No les puso tacha. Entonces le hice observar, muy delicadamente, que se le había escapado una concordancia gallega, una de aquellas concordancias por las cuales nos castigó tantas veces don Román.
—No, joven,—replicó disgustado Castro Pérez—¡así está bien! En eso sí que ninguno me enmienda la plana, amiguito. ¡Así está bien! ¡Así debe ser! Recuerde usted aquella reglita del Nebrija....
Y no la dijo.
Mi hombre prosiguió:
—Amigo: sepa usted que en esa materia no le temo a nadie, ni a López su maestro de usted, que lo vale, lo vale para eso de los tiquismiquis gramaticales. Larga y erudita polémica tuvimos él y yo. Escribimos más que el Tostado. Román decía que debe decirse «villaverdino»; yo, que debemos decir «vilarverdino». La victoria fué para mí.
Efectivamente, en Villaverde todos decían y escribían «villaverdino», hasta que, en mala hora, se le ocurrió a un periodista dudar de la acertada formación de la palabreja. Se alborotó el cotarro: salió a contender el «pomposísimo»; saltó a la palestra Castro Pérez; charlaron los pedagogos a su sabor; la cosa llegó al Cabildo, y los ediles tuvieron asunto para varias sesiones. Villaverde se dividió en dos bandos; «villaverdinos» el uno, «vilaverdino» el otro, y se armó la de Dios es Cristo. El dómine y el abogado se dijeron mil perrerías; el periodista se metió en cabaña, y la budística ciudad estuvo mucho tiempo entretenida con la polémica.

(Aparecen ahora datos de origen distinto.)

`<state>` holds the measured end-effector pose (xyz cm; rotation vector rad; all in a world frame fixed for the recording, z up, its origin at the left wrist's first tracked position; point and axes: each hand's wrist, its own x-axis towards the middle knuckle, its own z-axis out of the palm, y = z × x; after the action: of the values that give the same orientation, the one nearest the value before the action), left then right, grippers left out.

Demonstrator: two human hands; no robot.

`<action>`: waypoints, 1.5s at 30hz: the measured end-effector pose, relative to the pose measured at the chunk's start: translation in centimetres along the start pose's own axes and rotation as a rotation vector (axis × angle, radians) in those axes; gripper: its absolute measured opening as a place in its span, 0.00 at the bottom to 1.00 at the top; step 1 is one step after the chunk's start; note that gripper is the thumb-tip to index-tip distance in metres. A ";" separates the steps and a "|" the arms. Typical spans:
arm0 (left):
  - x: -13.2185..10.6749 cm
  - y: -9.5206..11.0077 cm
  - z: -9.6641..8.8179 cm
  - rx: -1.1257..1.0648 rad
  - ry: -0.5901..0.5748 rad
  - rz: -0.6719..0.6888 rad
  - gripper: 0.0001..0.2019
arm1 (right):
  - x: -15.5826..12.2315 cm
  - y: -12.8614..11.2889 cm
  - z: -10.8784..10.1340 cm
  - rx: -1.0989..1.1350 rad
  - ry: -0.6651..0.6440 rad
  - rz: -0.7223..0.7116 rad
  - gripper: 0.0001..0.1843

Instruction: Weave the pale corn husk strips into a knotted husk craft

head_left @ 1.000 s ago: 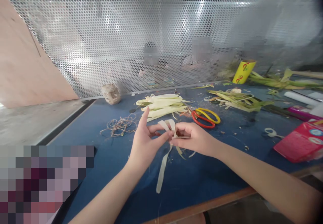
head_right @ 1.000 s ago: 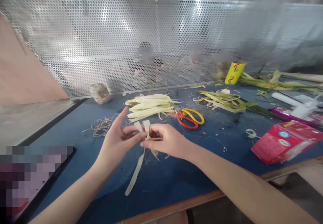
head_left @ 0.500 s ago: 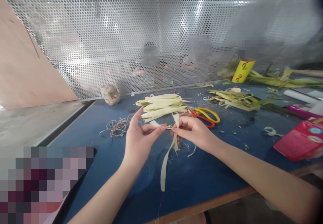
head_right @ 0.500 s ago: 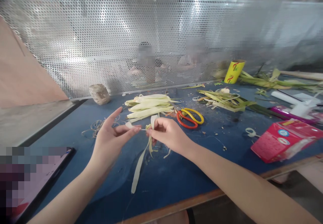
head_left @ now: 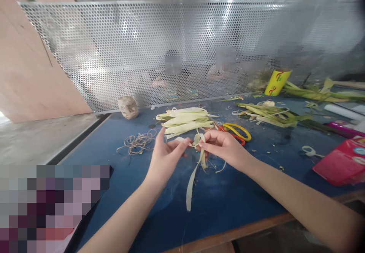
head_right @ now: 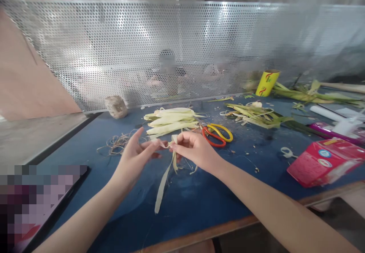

Por fin, el Gobierno del Estado puso término a las disputas. Expidió una circular que cayó como bomba en Villaverde. Con la tal circular sancionó el Ejecutivo la opinión de Castro Pérez.
Desde entonces en mi querida ciudad natal todo el mundo dice y escribe «vilaverdino», menos don Román que no se da por vencido.